- SUPPLIED MATERIAL:
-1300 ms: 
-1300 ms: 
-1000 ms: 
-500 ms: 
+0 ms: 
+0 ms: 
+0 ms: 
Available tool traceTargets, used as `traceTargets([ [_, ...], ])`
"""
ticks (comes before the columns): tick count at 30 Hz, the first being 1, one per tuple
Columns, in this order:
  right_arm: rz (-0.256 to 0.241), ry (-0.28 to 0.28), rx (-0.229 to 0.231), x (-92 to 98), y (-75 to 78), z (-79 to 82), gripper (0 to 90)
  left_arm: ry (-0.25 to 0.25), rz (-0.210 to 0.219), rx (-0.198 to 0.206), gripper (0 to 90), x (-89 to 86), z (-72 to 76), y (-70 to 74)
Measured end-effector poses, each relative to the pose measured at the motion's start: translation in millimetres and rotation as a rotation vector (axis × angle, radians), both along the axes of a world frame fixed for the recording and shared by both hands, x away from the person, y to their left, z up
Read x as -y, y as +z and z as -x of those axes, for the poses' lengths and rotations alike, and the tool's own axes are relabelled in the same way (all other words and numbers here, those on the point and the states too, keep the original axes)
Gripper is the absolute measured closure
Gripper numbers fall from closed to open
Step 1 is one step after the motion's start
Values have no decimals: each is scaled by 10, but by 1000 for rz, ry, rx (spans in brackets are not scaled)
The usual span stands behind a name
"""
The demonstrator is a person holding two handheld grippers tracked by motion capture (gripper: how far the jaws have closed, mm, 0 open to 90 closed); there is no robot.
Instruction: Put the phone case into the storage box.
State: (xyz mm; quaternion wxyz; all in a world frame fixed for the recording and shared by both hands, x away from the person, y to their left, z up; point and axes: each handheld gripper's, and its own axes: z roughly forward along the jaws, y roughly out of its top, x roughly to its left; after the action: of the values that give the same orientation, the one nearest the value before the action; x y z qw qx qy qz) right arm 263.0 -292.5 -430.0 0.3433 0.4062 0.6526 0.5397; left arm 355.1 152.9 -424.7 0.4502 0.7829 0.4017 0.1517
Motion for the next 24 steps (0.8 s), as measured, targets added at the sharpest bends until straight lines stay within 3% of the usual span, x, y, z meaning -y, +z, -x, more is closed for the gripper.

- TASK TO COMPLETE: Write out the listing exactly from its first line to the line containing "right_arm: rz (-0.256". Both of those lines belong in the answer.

- REPLY TO THE TASK:
-1300 ms: 
-1300 ms: 
-1000 ms: 
-500 ms: 
+0 ms: 
+0 ms: 
+0 ms: 
Available tool traceTargets, used as `traceTargets([ [_, ...], ])`
"""
ticks (comes before the columns): tick count at 30 Hz, the first being 1, one per tuple
Columns, in this order:
  right_arm: rz (-0.256 to 0.241), ry (-0.28 to 0.28), rx (-0.229 to 0.231), x (-92 to 98), y (-75 to 78), z (-79 to 82), gripper (0 to 90)

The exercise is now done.